Beethoven Walks at the Nasher
February 5 – May 21, 2023
Beethoven Walks is an installation of sight and sound created by Yellow Barn Director Seth Knopp. Originally conceived in the spring of 2020, during our collective isolation, Knopp engaged walking trails near his home in Southern Vermont with reproductions of Beethoven’s sketches and leaves from his autograph manuscript. The installation vivified Beethoven’s practice for those walking the path, allowing his music to comingle with sights and sounds from the surrounding forest.
Beethoven Walks at the Nasher engages the outdoor terraced gardens, presenting listeners with a visual and auditory experience of Beethoven’s music, his creative process, and the inspiration he drew from nature.
“Beethoven’s process is visually staggering,” says Knopp. “A kaleidoscopic embodiment of determination and vulnerability, it begs the question, in the words of the great Beethoven scholar, Maynard Solomon, of whether it ‘documents the path by which the work is created or by which it is discovered’. Beethoven Walks at the Nasher serves a universal need to better understand our humanity through music and the beauty of our world.”
The installation can be accessed Wednesday through Sunday from 11 a.m. to 5 p.m. with regular museum admission.
Soundings: New Music at the Nasher is made possible by generous support from Kay and Elliot Cattarulla. Additional support is provided by Sally Warren and Jeff Jackson, The Rea Charitable Trust, and Paul Hunter (in memoriam) and Kathleen Cook-Hunter.

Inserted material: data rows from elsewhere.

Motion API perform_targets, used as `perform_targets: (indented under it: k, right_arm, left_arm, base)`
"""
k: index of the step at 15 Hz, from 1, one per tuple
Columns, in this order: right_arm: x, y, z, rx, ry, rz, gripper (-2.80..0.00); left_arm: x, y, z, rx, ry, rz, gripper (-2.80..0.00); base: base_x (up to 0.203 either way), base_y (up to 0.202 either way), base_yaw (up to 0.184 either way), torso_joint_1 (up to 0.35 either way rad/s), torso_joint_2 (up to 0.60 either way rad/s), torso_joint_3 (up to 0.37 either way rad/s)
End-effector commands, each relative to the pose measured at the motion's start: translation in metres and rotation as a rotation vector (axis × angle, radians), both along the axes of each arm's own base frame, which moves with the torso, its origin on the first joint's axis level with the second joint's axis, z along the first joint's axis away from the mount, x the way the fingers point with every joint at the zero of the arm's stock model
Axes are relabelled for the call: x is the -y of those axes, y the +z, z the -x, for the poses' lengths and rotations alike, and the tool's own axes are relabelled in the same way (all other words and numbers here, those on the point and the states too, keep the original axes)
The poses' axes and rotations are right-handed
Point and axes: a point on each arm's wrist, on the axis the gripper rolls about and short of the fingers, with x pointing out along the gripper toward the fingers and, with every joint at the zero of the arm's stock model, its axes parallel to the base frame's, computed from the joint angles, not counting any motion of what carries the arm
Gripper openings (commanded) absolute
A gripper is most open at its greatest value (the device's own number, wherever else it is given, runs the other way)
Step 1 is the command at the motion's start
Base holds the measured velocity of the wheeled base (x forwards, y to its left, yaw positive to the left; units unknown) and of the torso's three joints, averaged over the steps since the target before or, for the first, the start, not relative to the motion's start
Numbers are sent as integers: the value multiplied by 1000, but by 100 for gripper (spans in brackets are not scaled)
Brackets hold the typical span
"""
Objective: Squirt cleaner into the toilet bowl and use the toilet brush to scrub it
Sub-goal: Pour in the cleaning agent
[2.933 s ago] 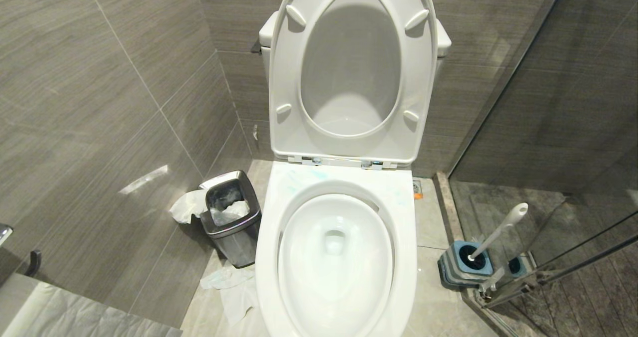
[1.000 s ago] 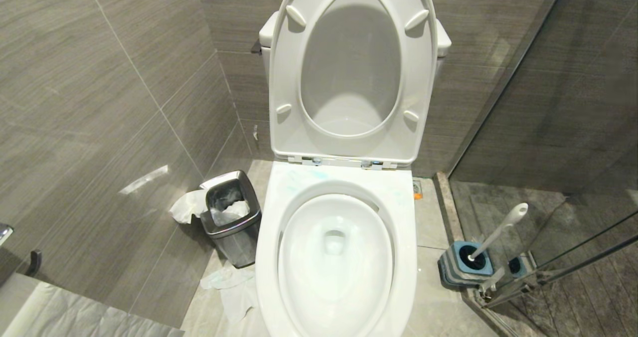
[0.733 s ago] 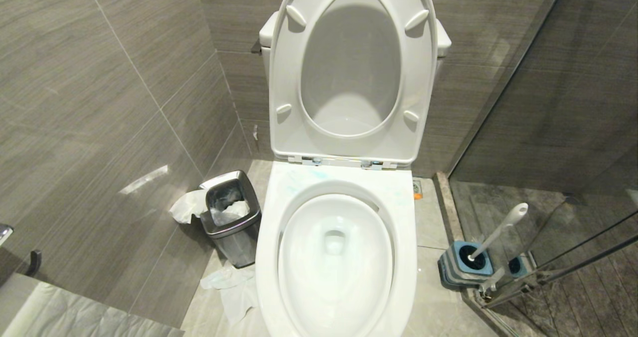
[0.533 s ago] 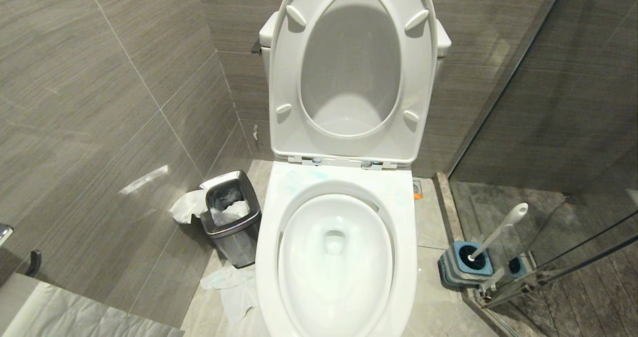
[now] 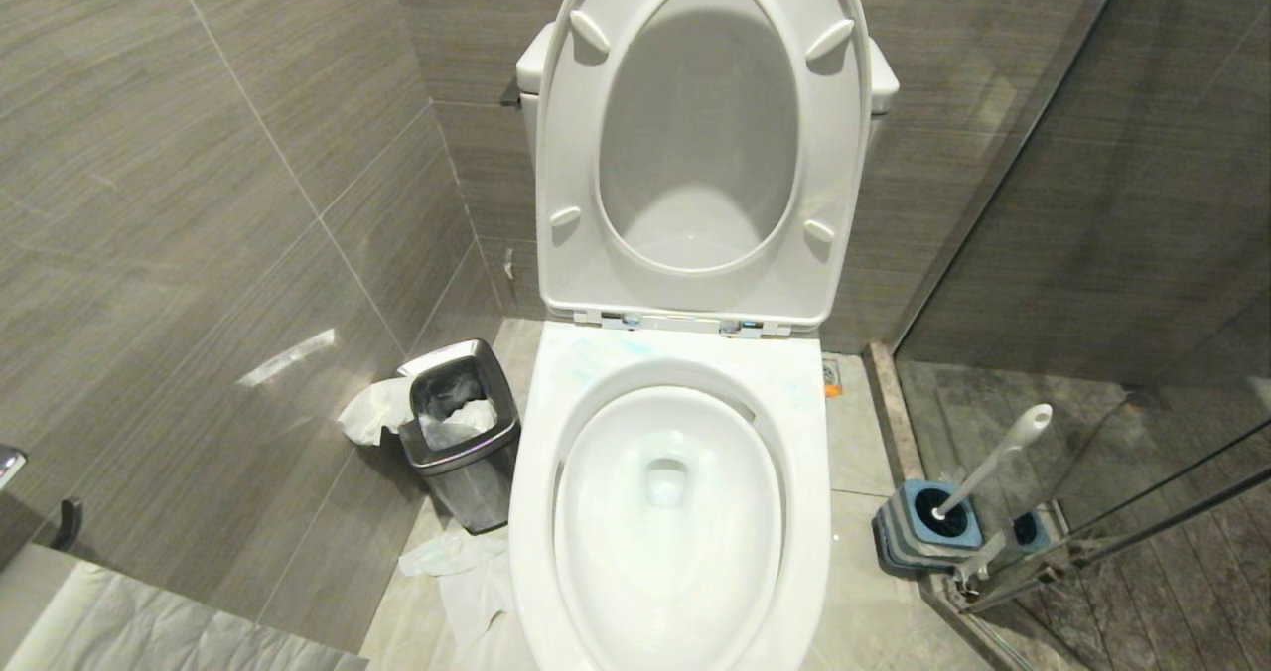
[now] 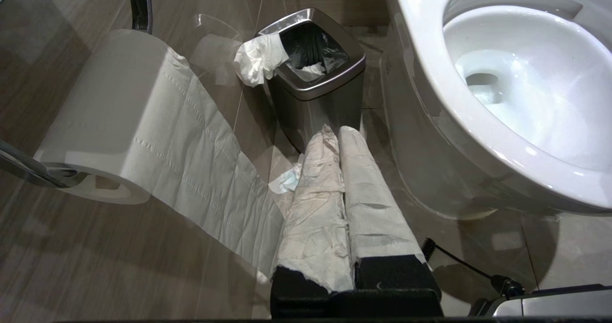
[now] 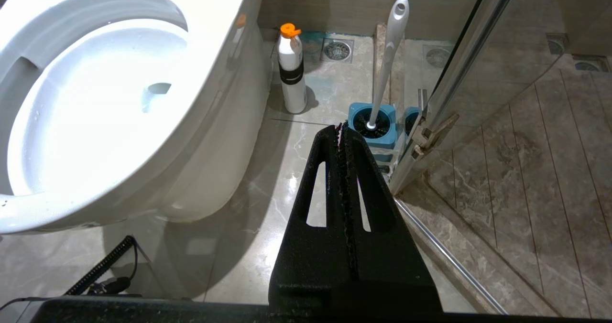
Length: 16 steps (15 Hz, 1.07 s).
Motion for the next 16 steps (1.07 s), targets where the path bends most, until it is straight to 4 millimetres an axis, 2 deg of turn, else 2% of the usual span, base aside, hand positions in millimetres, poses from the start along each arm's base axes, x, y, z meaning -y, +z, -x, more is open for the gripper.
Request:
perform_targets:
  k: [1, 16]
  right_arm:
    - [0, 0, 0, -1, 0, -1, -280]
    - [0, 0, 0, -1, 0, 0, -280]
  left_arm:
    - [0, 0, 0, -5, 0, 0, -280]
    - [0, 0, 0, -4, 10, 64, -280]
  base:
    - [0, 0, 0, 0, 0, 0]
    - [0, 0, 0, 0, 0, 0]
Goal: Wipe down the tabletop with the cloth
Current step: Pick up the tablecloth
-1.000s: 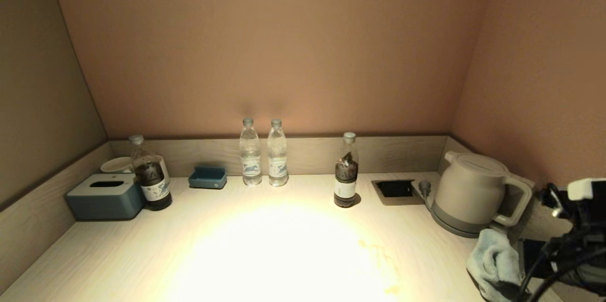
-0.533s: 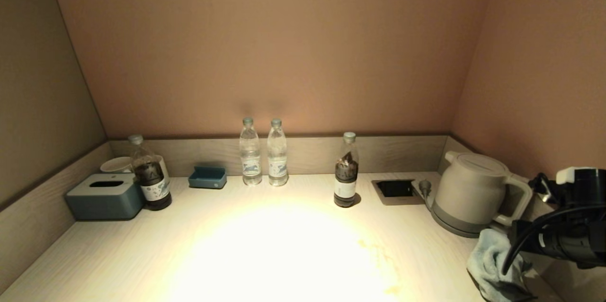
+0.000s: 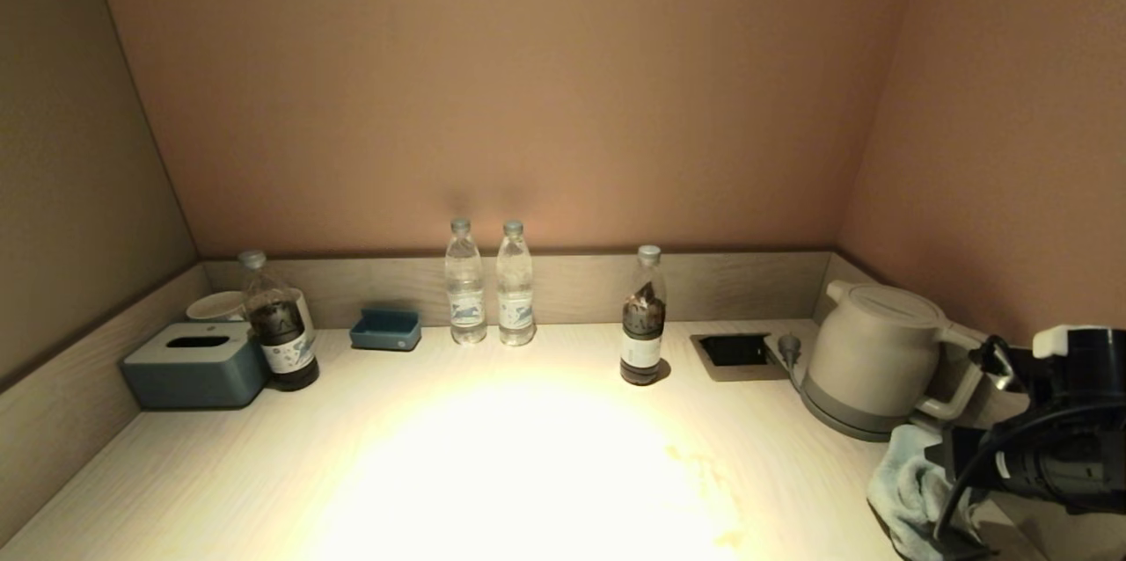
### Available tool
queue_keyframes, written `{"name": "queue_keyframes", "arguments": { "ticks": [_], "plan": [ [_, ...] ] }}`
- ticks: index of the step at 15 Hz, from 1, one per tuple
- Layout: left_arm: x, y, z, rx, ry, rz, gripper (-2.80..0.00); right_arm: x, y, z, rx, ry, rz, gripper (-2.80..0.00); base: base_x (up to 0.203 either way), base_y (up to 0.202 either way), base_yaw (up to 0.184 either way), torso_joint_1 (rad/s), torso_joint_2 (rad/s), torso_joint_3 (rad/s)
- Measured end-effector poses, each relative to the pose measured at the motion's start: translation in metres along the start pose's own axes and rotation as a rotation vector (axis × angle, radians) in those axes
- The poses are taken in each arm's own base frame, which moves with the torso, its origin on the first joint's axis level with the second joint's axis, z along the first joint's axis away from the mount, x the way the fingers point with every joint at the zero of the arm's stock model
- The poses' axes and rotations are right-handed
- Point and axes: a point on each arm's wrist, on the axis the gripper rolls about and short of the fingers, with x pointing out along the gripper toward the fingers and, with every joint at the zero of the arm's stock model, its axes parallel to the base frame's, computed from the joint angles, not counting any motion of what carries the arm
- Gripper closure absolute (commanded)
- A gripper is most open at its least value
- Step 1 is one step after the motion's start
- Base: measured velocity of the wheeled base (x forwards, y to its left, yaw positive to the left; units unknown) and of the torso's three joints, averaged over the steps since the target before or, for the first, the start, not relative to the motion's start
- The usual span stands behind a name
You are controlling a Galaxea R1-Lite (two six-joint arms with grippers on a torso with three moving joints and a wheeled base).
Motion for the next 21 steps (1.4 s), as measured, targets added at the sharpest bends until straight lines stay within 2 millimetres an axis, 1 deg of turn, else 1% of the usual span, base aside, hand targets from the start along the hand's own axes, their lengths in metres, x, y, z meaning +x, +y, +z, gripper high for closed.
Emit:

Due to the week's inclement weather, both performances of Soundings: New Music at the Nasher (February 4 & 5) are cancelled. In lieu of the performances, you are invited to a special reception with Artistic Director Seth Knopp to celebrate the opening of Beethoven Walks.
Sunday, February 5, 5:00 p.m. FREE Admission
We apologize for the inconvenience and will be issuing refunds to ticket holders immediately. The concert series invites musicians traveling from all over the country, many of which are experiencing flight cancellations caused by freezing conditions in North Texas.
Saturday, February 4, 2023, 7 p.m.
Songs Of Our World: Three Voices of Our Last 100 Years
György Ligeti (1923-2006): Études
George Crumb (1929-2022): Black Angels: Thirteen Images from the Dark Land
Valentin Silvestrov (b.1937): Stille Lieder (Silent Songs)
György Ligeti, George Crumb, and Valentin Silvestrov—children of the Holocaust, Vietnam, and now the war in Ukraine—celebrate music’s power to speak for human existence in the face of violence and political destruction.
“I believe that Music — even if it cannot be "sung" — is song nevertheless; it is neither philosophy nor a world view, it is the song of the world about itself, as if it were a musical testimony to existence.”
These words, spoken by Valentin Silvestrov, resonate throughout this program of discovery, parable, and memory.
Sunday, February 5, 2023, 7 p.m.
Beethoven in Search of Creation
An die ferne Geliebte (To the distant Beloved), Opus 98
Sonata in A-flat Major, Opus 110
String Quartet in A Minor, Opus 132
On January 25th, 1815, Beethoven played the piano for the last time in public. With his hearing severely deteriorating, and increasingly cut off from customary human interaction, what follows is one of history’s most prolific periods of towering artistic achievement, a decade often reverentially referred to as “Late Beethoven”.
Extraordinarily, Beethoven left behind a vast visual record?of his compositional process. The hundreds of surviving sketches and autograph manuscripts from the final decade of his life are staggering reflections of the profound humanity that defines Beethoven’s later works.
Soundings presents three works of “Late Beethoven”: his song cycle An die ferne Geliebte (To the distant beloved), Piano Sonata Opus?110, and String Quartet Opus 132, illuminated by sketches and manuscripts culled from those that Beethoven made while composing them.